Cytopathologist-performed ultrasonography-guided fine-needle aspiration of head and neck lesions: The Weill Cornell experience
DiMaggio PJ., Kutler DI., Cohen MA., Chen Z., Hoda RS.
Introduction: Ultrasonography-guided fine-needle aspiration (US-FNA) yields diagnostic material more often than palpation-guided FNA does. It is often performed by an interventional radiologist (IR) but rarely by a cytopathologist (CP). Herein we describe our method of performance and growing experience with this technique. Materials and methods: Data from US-FNA of head and neck lesions performed over a 33-month period by both a CP and an IR were reviewed.

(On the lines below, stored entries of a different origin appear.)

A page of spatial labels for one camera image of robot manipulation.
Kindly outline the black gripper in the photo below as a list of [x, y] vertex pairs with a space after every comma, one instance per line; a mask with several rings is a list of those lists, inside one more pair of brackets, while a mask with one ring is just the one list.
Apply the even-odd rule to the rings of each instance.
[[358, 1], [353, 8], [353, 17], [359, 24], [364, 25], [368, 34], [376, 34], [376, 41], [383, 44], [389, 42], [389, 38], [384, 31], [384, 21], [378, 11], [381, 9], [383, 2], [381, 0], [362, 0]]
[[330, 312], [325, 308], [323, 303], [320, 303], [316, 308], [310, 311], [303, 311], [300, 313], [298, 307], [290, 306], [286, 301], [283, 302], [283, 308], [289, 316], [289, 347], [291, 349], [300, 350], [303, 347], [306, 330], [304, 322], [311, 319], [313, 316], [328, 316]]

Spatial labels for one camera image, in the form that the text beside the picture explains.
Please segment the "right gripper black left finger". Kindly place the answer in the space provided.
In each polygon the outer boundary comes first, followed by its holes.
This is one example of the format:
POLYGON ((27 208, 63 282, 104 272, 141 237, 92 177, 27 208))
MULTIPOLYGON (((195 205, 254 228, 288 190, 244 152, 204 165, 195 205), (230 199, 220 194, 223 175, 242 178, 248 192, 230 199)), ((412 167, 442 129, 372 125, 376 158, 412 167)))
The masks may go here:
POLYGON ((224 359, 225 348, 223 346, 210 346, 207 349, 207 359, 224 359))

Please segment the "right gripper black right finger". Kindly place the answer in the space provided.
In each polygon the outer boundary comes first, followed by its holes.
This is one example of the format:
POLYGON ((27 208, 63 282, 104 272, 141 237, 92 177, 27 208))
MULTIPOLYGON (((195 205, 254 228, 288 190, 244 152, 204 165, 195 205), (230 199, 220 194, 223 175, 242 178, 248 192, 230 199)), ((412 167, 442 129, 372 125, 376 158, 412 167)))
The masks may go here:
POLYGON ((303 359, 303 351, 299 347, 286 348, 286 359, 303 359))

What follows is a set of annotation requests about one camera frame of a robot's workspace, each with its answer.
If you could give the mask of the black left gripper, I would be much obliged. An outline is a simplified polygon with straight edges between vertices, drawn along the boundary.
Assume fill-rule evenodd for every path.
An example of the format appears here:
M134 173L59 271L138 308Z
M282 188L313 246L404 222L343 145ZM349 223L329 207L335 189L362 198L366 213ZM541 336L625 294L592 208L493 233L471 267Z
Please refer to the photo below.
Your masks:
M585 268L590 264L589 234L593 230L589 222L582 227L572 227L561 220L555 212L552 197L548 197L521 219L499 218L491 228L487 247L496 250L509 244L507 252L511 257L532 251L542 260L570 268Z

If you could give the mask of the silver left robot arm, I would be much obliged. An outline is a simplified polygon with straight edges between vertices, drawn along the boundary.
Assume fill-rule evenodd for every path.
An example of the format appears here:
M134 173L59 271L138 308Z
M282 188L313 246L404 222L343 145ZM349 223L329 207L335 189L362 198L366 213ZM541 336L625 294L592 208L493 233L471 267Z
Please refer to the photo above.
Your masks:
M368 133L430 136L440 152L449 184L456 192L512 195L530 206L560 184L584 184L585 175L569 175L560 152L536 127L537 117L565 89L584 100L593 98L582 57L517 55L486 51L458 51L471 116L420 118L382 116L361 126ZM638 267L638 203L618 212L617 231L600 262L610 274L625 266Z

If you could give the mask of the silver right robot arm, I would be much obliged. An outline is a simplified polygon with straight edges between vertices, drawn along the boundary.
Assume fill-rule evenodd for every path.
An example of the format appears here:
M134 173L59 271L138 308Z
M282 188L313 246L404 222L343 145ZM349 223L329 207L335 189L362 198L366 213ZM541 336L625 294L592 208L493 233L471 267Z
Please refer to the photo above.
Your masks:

Special attention was paid to cases for which histologic follow-up was available. Association in concordance between cytologic and histologic diagnoses was attempted using Fisher's exact test. Mean size of masses biopsied, number of passes performed, and passes needed to achieve adequacy were compared between groups using the Wilcoxon rank-sum test. Tests were 2-sided with P < 0.05 regarded as statistically significant. Results: Of the 175 US-FNAs performed, 108 (62%) were done by the CP and 67 (38%) by the IR. Fifty-eight patients had histologic follow-up; 37 (64%) for the CP and 21 (36%) for the IR. Mean mass size was significantly smaller for the IR at 2.11 cm versus 2.9 cm for the CP (P = 0.021). Adequacy was achieved after 1 pass in 70% of cases (26 of 37) by the CP and 67% (14 of 21) by the IR. Number of passes performed did not vary significantly between groups. A variety of masses were biopsied; however, the small sample size precluded meaningful evaluation of cytologic concordance to final histology. Conclusions: CP-performed US-FNA has been successfully delivered to clinicians at our institution.